Docs

Public data dump

We are committed to providing a data dump service for the community but, in order to ensure that DOAJ's data is used for the benefit of the entire community and under the terms of the licenses that accompany the data, access to the dumps is granted on a case-by-case basis. If you would like access, please email Dominic Mitchell stating the following information:

  • your name
  • the group, organisation or company you represent or that wants to use the metadata
  • your group/organisation/company address, including country
  • whether you want access to the journal or article metadata, or both
  • what you want to use the metadata for (include as much information as possible)

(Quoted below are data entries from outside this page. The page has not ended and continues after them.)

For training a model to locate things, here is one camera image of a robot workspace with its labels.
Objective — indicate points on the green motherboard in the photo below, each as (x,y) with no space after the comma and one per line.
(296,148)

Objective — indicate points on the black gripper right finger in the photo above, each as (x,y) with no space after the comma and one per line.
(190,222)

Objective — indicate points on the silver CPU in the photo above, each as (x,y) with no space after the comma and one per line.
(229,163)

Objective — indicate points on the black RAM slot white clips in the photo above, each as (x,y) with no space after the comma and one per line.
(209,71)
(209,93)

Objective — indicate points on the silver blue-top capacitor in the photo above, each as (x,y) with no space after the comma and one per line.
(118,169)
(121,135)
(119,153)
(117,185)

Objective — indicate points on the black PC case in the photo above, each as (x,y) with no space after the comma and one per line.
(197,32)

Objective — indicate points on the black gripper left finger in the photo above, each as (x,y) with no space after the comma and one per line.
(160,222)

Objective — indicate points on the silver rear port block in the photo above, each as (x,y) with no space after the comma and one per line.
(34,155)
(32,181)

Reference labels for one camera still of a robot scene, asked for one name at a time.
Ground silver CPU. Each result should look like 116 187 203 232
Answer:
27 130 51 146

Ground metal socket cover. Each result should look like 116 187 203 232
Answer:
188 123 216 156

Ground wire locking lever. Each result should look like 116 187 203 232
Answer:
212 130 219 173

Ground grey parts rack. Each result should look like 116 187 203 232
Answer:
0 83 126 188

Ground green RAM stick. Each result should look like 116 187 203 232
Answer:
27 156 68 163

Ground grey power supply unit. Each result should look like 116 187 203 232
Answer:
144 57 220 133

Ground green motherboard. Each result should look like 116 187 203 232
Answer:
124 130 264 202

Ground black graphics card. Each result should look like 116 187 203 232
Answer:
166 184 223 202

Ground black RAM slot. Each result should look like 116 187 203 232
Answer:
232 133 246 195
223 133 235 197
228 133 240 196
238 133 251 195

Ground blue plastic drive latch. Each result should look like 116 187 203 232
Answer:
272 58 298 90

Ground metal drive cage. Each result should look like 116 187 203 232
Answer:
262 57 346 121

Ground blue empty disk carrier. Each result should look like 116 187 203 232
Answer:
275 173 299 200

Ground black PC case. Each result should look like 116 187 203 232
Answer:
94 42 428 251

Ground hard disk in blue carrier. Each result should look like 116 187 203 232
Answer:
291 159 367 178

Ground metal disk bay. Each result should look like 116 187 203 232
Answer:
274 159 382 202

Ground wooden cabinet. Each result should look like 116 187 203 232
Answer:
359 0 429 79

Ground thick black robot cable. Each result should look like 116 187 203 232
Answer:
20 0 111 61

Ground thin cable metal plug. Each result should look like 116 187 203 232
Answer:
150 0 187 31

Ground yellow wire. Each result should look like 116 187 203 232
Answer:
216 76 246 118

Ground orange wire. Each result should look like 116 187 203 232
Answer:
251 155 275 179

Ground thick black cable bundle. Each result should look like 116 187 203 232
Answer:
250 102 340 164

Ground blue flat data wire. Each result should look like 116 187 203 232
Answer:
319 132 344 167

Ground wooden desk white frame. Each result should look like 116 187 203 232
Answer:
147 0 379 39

Our article and journal metadata are licensed differently. Please make sure you understand those differences as this affects what you can do with the metadata.

Full data-dumps of the entire journal and article metadata are generated weekly. The files are in JSON format and are in the same form as those retrieved via the API.

Each file is a tar.gz.

An exportable version of the journal metadata is also available (CSV format) for immediate download.

Structure of the data dumps

The data dumps are structured as follows:

  1. When you unzip/untar the file, you will have a single directory of the form doaj_zx[type]_data_[date generated].
  2. Inside that directory, you will find a list of files with names of the form [type]_batch_[number].json.
    • For example, journal_batch_3.json or article_batch_27.json.
  3. Each file contains up to 100,000 records and is UTF-8 encoded. All files should contain the same number of records, apart from the last one, which may have fewer.
  4. The structure of each file is as a JSON list: [ { ... first record ... }, { ... second record ... }, { ... third record ...}, ... etc ... ]
  5. Records are not explicitly ordered and the order is not guaranteed to remain consistent across data dumps produced on different days.